*Your instructions*
Every line of the material is to be given again exactly.
*** Data excerpt Section Begins ***
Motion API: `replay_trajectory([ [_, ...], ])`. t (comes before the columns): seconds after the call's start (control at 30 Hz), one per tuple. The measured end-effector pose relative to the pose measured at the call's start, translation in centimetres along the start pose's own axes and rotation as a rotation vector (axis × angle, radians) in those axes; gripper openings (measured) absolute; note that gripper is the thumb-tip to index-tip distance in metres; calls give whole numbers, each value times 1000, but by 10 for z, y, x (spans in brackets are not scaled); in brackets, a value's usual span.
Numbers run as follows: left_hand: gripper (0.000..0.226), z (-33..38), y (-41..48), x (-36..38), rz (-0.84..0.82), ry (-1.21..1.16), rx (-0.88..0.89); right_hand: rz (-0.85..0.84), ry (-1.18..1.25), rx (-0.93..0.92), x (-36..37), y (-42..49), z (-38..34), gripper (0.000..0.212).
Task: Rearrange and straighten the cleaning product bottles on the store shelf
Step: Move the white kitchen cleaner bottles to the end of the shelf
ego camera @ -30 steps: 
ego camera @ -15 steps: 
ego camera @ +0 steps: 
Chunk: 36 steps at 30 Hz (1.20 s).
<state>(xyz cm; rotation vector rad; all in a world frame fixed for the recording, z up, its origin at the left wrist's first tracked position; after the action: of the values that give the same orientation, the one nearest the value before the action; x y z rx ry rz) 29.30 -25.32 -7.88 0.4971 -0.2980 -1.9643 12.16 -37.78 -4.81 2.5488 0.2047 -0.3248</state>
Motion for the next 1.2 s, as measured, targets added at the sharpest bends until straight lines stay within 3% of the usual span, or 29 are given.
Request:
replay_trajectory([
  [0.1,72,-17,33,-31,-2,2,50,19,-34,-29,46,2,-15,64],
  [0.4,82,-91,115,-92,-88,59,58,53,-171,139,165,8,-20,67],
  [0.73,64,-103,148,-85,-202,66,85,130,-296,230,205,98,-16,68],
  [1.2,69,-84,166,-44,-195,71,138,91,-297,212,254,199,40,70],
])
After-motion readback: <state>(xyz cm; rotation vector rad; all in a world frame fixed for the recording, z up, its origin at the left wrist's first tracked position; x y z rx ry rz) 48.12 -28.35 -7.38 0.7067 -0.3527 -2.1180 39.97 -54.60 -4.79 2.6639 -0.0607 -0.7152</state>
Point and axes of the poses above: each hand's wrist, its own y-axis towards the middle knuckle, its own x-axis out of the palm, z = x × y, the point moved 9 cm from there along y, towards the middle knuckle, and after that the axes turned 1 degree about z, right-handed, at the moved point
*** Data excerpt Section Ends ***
*Result*
Motion API: `replay_trajectory([ [_, ...], ])`. t (comes before the columns): seconds after the call's start (control at 30 Hz), one per tuple. The measured end-effector pose relative to the pose measured at the call's start, translation in centimetres along the start pose's own axes and rotation as a rotation vector (axis × angle, radians) in those axes; gripper openings (measured) absolute; note that gripper is the thumb-tip to index-tip distance in metres; calls give whole numbers, each value times 1000, but by 10 for z, y, x (spans in brackets are not scaled); in brackets, a value's usual span.
Numbers run as follows: left_hand: gripper (0.000..0.226), z (-33..38), y (-41..48), x (-36..38), rz (-0.84..0.82), ry (-1.21..1.16), rx (-0.88..0.89); right_hand: rz (-0.85..0.84), ry (-1.18..1.25), rx (-0.93..0.92), x (-36..37), y (-42..49), z (-38..34), gripper (0.000..0.212).
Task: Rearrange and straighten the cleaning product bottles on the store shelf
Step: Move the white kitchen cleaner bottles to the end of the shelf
ego camera @ -30 steps: 
ego camera @ -15 steps: 
ego camera @ +0 steps: 
Chunk: 36 steps at 30 Hz (1.20 s).
<state>(xyz cm; rotation vector rad; all in a world frame fixed for the recording, z up, its origin at the left wrist's first tracked position; after the action: of the values that give the same orientation, the one nearest the value before the action; x y z rx ry rz) 29.30 -25.32 -7.88 0.4971 -0.2980 -1.9643 12.16 -37.78 -4.81 2.5488 0.2047 -0.3248</state>
Motion for the next 1.2 s, as measured, targets added at the sharpest bends until straight lines stay within 3% of the usual span, or 29 are given.
Request:
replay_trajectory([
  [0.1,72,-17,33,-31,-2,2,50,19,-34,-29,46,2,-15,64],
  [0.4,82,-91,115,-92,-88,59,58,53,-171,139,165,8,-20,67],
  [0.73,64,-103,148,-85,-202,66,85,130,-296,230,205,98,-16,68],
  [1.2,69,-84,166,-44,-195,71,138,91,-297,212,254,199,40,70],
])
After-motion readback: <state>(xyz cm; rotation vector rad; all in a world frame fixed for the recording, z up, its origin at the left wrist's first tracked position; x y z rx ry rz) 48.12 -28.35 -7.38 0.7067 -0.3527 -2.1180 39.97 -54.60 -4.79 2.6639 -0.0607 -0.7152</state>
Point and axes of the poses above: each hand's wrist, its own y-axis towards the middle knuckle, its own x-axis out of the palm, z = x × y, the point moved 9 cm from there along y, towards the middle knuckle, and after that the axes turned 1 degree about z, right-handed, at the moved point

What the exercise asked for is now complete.